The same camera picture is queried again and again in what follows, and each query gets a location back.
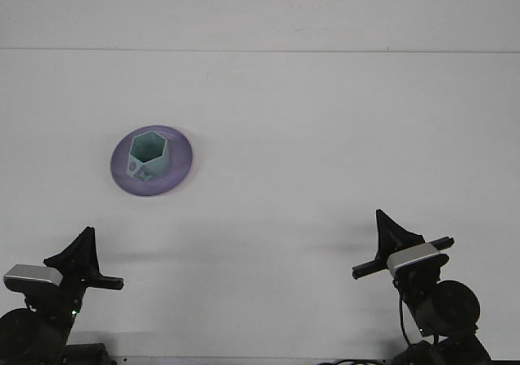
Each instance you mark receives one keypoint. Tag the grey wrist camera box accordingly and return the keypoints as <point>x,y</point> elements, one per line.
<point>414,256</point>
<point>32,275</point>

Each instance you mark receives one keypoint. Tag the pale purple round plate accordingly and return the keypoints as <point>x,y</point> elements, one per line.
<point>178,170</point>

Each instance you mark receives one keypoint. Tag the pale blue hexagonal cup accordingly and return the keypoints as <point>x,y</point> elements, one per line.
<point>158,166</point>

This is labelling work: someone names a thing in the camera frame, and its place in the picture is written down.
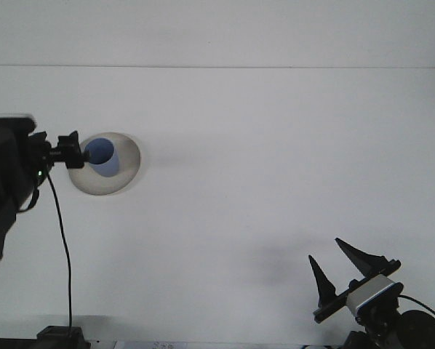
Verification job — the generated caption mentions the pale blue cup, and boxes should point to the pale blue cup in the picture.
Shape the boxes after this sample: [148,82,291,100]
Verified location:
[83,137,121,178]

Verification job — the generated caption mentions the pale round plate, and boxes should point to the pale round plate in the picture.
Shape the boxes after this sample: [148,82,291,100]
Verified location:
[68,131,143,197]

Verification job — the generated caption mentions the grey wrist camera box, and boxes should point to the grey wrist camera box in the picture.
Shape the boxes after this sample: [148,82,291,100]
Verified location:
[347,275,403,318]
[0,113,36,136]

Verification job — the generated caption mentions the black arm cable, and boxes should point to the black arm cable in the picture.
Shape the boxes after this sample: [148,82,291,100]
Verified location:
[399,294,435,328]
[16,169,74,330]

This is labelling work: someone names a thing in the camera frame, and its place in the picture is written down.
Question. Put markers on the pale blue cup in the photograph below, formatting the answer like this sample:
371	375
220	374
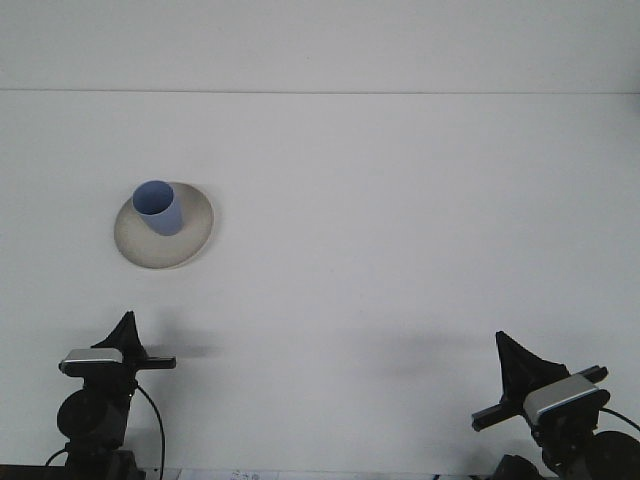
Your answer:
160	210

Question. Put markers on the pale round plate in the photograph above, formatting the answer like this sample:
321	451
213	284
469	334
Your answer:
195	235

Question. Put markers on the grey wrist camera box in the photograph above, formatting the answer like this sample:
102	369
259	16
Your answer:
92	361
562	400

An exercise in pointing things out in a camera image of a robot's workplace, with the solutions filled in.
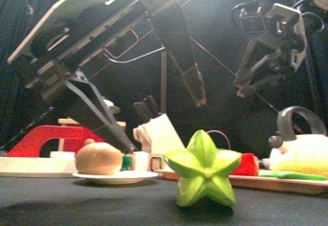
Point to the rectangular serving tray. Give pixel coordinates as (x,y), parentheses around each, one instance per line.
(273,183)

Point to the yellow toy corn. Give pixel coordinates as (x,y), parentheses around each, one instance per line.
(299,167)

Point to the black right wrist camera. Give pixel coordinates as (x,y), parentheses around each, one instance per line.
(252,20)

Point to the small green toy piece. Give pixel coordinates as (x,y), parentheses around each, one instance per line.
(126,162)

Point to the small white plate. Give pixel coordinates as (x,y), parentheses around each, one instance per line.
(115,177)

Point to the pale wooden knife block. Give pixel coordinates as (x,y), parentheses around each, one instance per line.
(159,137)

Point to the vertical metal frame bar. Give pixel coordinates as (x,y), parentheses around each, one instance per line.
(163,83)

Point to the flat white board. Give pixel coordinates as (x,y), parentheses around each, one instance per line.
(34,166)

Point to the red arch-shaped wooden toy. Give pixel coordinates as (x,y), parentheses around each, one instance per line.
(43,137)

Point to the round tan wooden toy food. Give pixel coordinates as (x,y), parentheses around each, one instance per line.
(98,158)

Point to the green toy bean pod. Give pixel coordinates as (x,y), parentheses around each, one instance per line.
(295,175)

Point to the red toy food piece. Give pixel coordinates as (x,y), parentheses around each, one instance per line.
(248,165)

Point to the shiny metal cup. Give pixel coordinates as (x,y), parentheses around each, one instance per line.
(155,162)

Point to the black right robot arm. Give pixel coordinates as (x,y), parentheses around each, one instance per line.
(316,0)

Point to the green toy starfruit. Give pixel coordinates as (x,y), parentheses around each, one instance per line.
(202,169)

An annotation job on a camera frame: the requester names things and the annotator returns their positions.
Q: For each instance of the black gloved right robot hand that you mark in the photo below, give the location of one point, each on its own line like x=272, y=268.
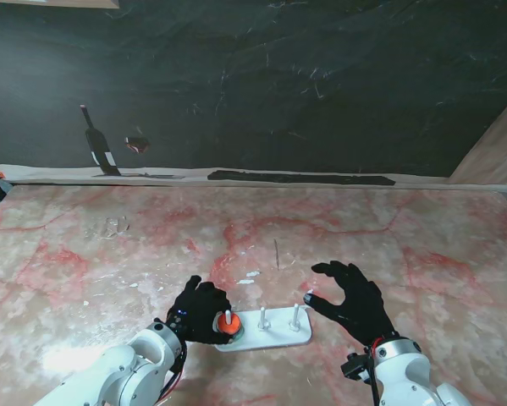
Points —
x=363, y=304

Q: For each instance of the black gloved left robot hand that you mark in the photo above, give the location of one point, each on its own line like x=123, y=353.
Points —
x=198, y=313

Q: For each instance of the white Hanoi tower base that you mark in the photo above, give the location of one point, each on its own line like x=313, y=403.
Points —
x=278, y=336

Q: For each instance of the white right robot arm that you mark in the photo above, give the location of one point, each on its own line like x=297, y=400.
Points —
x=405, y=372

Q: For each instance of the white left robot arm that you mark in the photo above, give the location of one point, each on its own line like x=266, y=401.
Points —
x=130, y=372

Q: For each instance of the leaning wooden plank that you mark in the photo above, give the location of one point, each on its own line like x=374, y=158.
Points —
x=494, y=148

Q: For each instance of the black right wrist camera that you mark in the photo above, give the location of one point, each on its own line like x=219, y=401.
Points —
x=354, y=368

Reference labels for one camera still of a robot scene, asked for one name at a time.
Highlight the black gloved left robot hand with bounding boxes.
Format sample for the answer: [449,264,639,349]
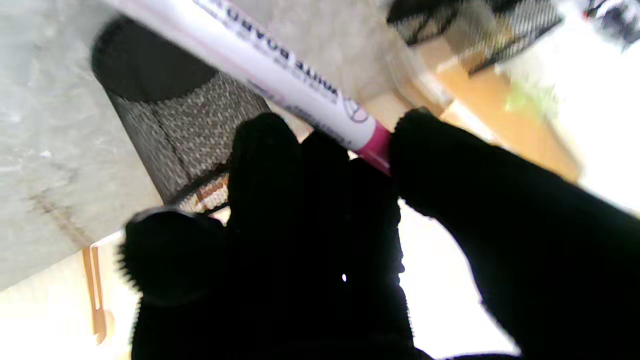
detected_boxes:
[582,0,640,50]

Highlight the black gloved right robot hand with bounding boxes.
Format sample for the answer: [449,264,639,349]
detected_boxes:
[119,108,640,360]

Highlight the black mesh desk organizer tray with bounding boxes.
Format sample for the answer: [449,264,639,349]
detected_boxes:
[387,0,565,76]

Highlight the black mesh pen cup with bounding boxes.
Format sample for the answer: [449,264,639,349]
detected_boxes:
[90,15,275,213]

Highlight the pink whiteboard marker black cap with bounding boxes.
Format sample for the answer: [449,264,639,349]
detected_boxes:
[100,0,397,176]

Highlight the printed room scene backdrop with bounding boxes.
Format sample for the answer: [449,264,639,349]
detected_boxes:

----

**ACTION ITEM**
The answer should be a bare number: how many lines of the material above include "photograph".

**RESULT BELOW**
3